ASSIGNMENT >>
Report back every line in the data that includes the string "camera".
################
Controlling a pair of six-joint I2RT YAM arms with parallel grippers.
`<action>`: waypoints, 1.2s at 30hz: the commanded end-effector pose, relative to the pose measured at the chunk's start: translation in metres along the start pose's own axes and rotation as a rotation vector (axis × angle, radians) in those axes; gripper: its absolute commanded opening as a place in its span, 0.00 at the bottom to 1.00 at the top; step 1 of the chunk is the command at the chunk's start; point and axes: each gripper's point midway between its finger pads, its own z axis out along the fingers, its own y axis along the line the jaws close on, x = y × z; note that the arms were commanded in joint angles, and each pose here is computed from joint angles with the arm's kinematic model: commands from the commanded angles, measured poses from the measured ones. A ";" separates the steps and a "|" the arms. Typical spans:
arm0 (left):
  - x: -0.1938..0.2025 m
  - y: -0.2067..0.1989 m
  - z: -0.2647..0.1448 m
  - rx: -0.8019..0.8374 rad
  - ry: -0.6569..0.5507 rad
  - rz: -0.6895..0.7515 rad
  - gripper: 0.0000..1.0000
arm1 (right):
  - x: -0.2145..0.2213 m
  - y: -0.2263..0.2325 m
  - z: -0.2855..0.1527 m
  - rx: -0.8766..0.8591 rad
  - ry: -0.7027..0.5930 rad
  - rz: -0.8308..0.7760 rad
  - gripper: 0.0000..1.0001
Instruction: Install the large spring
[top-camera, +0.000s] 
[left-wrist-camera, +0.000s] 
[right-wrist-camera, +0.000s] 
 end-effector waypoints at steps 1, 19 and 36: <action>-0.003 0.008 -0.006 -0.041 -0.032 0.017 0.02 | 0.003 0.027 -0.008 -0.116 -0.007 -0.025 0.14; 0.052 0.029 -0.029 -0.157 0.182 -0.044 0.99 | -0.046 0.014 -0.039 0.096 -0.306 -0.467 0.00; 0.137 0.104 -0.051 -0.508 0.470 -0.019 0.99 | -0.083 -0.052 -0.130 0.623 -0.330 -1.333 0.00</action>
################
PROBLEM SOLUTION >>
[top-camera, +0.000s] 
[left-wrist-camera, +0.000s] 
[right-wrist-camera, +0.000s] 

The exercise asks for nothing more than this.